The second goal involves designing stable, active promoters capable of expressing appropriate levels of the foreign protein. The specific promoter involved in individual therapies may change according to the type, status and activity of the neuronal cell of interest. Originally, strong promoter systems such as the human cytomegalovirus IE promoter, the SV40 enhancer, and the RSV LTR were used to drive gene expression. Although such promoter systems were capable of expression they were only active transiently (1 week) and did not result in long-term gene expression (38, 39). Neuronal specific promoters (such as the neurofilament and neuronal-specific enolase promoters) which are believed to be constitutively active in neurons, also produced only transient expression in several HSV vector constructs (38, 39).

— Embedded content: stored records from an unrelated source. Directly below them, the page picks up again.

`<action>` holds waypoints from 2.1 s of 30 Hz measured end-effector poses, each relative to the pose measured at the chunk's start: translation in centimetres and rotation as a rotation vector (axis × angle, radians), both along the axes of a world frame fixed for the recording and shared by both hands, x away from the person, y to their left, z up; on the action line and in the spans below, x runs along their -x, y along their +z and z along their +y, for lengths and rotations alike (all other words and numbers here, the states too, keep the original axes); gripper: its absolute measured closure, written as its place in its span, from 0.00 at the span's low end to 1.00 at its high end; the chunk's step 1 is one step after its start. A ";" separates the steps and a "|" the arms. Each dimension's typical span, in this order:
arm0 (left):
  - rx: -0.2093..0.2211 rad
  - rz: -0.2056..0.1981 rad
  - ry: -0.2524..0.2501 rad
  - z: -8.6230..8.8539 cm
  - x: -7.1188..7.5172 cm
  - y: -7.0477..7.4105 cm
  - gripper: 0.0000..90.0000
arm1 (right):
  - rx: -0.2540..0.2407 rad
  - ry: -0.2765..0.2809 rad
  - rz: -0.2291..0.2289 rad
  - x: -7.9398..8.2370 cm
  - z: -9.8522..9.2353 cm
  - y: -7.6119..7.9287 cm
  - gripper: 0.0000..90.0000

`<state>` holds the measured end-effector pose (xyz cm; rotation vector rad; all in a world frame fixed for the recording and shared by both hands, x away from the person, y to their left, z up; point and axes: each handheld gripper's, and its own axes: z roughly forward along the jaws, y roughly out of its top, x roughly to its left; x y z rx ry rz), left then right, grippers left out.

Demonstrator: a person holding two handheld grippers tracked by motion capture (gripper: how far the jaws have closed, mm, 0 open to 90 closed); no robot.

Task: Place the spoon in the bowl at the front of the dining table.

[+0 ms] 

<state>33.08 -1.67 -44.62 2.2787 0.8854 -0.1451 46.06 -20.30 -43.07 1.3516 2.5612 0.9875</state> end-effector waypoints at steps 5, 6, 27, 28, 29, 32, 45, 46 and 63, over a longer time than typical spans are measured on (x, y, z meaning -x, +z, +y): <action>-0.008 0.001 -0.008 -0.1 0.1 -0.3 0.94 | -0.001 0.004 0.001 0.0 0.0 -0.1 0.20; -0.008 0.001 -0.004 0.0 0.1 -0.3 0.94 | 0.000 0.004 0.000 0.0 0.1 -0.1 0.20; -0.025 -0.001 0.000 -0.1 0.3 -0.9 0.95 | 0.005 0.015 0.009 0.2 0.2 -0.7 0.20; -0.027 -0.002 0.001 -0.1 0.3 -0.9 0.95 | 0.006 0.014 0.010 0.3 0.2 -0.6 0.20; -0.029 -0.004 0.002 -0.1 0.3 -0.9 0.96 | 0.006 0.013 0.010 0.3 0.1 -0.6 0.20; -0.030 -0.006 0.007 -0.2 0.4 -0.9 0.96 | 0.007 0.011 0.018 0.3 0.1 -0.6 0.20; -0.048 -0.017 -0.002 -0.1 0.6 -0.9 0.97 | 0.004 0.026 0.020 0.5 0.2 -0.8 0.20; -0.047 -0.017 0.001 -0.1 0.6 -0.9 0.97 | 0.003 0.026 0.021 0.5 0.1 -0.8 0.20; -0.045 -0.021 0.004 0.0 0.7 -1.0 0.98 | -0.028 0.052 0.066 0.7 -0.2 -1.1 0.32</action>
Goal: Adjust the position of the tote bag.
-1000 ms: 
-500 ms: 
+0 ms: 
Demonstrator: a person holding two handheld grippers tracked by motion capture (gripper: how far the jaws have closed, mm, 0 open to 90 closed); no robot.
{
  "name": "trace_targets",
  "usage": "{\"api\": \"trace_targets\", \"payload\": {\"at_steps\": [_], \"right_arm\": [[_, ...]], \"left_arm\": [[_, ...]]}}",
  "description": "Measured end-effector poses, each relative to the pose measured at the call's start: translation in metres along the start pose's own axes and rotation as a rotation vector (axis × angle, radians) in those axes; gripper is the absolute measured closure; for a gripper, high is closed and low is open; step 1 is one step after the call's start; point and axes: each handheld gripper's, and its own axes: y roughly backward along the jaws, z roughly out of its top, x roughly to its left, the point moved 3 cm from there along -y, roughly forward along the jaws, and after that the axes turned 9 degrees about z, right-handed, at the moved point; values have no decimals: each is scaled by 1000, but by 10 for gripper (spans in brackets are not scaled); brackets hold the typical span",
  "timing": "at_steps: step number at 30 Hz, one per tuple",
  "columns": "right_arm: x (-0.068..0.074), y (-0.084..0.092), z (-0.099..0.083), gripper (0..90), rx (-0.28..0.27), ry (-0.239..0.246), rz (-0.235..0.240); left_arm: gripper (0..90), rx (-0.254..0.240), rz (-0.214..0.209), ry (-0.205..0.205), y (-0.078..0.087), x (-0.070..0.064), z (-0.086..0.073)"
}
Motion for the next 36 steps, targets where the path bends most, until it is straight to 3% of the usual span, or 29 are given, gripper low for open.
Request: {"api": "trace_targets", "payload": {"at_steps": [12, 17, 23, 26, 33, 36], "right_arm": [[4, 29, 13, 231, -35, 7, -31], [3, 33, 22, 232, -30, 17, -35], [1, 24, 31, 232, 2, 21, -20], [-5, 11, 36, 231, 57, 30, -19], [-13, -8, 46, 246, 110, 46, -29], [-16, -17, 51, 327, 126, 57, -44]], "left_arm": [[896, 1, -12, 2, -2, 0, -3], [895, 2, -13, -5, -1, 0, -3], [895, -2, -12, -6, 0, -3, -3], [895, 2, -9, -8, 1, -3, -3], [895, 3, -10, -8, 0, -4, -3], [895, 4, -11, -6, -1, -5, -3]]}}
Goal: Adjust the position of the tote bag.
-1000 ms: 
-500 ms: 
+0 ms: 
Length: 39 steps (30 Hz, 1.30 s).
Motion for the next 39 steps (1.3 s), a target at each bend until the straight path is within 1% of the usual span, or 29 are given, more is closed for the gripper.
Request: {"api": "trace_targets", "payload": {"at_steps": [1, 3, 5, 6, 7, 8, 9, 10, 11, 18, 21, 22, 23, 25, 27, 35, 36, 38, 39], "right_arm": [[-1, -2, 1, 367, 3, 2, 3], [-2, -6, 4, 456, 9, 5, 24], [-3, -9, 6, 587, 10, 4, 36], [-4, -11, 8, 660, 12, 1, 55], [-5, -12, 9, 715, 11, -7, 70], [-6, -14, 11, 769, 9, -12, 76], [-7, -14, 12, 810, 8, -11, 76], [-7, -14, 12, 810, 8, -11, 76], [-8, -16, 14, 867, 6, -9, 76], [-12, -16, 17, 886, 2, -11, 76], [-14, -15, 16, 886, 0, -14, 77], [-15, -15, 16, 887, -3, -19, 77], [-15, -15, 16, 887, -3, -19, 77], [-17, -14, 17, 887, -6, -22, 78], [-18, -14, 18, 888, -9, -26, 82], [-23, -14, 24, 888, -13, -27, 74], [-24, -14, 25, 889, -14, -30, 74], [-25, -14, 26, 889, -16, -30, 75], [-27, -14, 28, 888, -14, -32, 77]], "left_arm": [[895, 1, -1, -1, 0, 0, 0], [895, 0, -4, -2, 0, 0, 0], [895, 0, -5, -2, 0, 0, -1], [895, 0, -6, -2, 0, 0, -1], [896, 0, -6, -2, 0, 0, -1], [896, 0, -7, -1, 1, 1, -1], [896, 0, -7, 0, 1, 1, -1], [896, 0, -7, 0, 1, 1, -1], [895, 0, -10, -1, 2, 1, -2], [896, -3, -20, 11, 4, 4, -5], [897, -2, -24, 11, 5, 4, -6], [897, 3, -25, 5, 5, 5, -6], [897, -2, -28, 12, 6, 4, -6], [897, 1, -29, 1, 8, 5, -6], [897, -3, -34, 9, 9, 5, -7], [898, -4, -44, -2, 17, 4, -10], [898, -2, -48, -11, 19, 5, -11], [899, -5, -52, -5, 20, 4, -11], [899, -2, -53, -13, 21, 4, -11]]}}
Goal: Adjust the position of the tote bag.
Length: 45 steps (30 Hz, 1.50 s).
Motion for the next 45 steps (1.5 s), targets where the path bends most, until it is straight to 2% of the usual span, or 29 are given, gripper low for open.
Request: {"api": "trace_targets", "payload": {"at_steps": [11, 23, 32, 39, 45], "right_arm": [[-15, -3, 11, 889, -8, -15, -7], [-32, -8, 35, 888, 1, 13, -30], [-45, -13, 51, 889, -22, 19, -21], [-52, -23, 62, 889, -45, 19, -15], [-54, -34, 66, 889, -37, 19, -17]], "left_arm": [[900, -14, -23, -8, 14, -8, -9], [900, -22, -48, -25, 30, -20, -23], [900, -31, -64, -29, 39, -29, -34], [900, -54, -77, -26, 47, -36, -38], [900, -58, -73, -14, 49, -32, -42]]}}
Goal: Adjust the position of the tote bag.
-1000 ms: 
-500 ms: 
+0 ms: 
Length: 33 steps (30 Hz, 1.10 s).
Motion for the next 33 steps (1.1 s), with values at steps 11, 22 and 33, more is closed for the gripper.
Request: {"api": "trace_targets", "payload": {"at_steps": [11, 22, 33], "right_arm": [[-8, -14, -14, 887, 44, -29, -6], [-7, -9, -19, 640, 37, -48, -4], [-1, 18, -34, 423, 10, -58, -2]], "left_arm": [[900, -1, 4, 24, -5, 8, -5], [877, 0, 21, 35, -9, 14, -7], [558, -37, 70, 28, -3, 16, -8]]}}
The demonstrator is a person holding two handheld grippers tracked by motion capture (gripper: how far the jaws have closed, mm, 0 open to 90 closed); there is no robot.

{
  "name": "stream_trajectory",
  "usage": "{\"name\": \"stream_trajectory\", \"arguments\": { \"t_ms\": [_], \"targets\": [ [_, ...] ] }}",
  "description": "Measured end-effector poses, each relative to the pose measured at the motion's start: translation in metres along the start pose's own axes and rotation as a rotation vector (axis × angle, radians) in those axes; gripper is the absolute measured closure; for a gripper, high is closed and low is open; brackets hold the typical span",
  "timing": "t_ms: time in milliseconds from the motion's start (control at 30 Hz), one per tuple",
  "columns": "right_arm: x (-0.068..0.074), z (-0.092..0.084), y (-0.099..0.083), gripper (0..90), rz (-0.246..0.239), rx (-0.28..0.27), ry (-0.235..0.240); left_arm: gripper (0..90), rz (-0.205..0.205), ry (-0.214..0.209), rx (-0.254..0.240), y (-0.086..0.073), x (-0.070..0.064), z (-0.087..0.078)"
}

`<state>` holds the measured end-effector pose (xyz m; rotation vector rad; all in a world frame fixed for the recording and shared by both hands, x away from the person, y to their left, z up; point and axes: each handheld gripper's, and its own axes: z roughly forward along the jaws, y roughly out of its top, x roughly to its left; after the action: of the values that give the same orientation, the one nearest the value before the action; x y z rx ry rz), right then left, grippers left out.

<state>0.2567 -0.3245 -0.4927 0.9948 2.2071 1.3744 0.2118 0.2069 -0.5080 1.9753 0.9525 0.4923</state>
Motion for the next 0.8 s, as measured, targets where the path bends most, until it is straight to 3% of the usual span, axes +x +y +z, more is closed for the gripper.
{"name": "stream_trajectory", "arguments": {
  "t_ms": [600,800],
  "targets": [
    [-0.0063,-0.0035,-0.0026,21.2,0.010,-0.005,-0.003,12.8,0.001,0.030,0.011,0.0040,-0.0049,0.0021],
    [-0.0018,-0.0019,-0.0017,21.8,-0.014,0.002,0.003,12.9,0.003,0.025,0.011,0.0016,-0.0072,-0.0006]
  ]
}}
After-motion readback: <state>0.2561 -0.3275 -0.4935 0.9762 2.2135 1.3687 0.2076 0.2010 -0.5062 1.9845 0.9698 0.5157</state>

During HSV latency the only viral transcripts consistently detected are the latency associated transcripts (LATs). The possibility that the LATs are constitutively expressed in latently infected neurons has made them strong candidates for long-term gene expression in neuronal systems. This hypothesis along with the goal of understanding possible functions and implications of the latent transcripts, has led to a vast literature focused on understanding LAT transcription. The identification of transcriptional activators and suppression mechanisms which may determine functionality in any promoter system is a difficult task considering the modulation which occurs in specific cell types and culture systems. Recently, it has been shown that plasmid derived vectors utilizing HSV-1 promoters are resistant to short-term inactivation and capable of long-term gene expression (44). One possible explanation could be the high copy number of amplicon molecules delivered to individual cells (45). Another explanation stems from data suggesting low level IE gene activity during latency (46). Regardless of the process of sustained activity IE promoters may serve as useful promoter systems in experimental gene transfer vectors.